Blog Zenika

#CodeTheWorld

Green

Comment mettre en place une approche green sur votre projet ?

Quelles sont les clés de succès d’une démarche GreenIT dans une organisation produit ?

1 Introduction

Dans un monde en constante évolution où le numérique est l’un des principaux moteurs d’innovation, il est crucial de comprendre et de prendre en compte ses impacts sociaux et environnementaux. En 2020, le numérique était responsable d’environ 4% des émissions de gaz à effet de serre au niveau mondial, et cette proportion continue de croître avec la multiplication des usages, comme l’intelligence artificielle générative.

Chez Zenika, une de nos missions est de créer un pont entre le monde organique et numérique. En tant qu’artisans du logiciel, nous avons donc la responsabilité d’intégrer les enjeux écologiques, sociaux et économiques de notre époque dans notre travail.

Les avantages de mettre en place une démarche sont nombreux.
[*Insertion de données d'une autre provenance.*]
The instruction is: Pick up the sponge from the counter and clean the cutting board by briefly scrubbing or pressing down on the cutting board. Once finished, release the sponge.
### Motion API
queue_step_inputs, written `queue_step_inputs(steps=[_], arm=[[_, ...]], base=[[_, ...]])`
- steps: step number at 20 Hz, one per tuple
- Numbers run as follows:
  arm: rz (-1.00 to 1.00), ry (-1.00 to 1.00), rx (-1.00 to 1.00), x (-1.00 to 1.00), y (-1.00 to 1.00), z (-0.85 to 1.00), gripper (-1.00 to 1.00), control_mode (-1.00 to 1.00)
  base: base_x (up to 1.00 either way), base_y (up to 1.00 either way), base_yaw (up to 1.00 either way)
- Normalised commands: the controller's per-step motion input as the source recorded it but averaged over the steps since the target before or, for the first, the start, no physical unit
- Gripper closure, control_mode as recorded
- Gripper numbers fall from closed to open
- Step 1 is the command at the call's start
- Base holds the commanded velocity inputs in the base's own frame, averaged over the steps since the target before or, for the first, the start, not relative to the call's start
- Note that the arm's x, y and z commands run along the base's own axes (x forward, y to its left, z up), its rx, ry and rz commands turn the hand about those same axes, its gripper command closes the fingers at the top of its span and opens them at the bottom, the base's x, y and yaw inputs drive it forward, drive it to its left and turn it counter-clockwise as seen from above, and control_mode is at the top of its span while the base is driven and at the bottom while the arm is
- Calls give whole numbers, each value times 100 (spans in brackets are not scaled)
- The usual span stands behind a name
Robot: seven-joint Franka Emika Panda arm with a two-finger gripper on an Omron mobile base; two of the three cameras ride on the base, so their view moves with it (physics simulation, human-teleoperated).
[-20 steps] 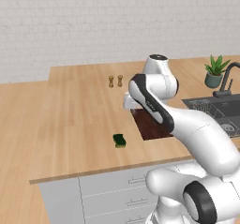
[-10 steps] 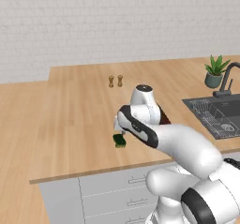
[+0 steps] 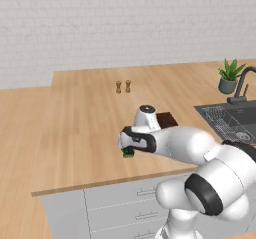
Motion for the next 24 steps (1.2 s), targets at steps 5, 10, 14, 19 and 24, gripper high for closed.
queue_step_inputs(steps=[5, 10, 14, 19, 24], arm=[[0, 11, 0, 34, 14, -16, -100, -100], [0, 9, -2, 31, 12, -8, -100, -100], [0, 10, -5, 24, 14, -24, -100, -100], [0, 2, -5, 17, 5, -26, -100, -100], [0, 0, 0, 7, 3, -34, -100, -100]], base=[[0, 0, 0], [0, 0, 0], [0, 0, 0], [0, 0, 0], [0, 0, 0]])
Parmi les principaux bénéfices que l’on peut attendre, citons par exemple :

  • La réduction des coûts de maintenance,
  • L’Amélioration de l’image de marque,
  • L’Efficacité opérationnelle : Optimiser les processus et réduire les ressources inutiles à la conception et au fonctionnement du produit.
  • L’amélioration de la performance,
  • L’amélioration de la satisfaction et fidélisation client. 

Fort de notre expérience, nous souhaitons partager des pistes pour aider les entreprises à répondre à ces enjeux. 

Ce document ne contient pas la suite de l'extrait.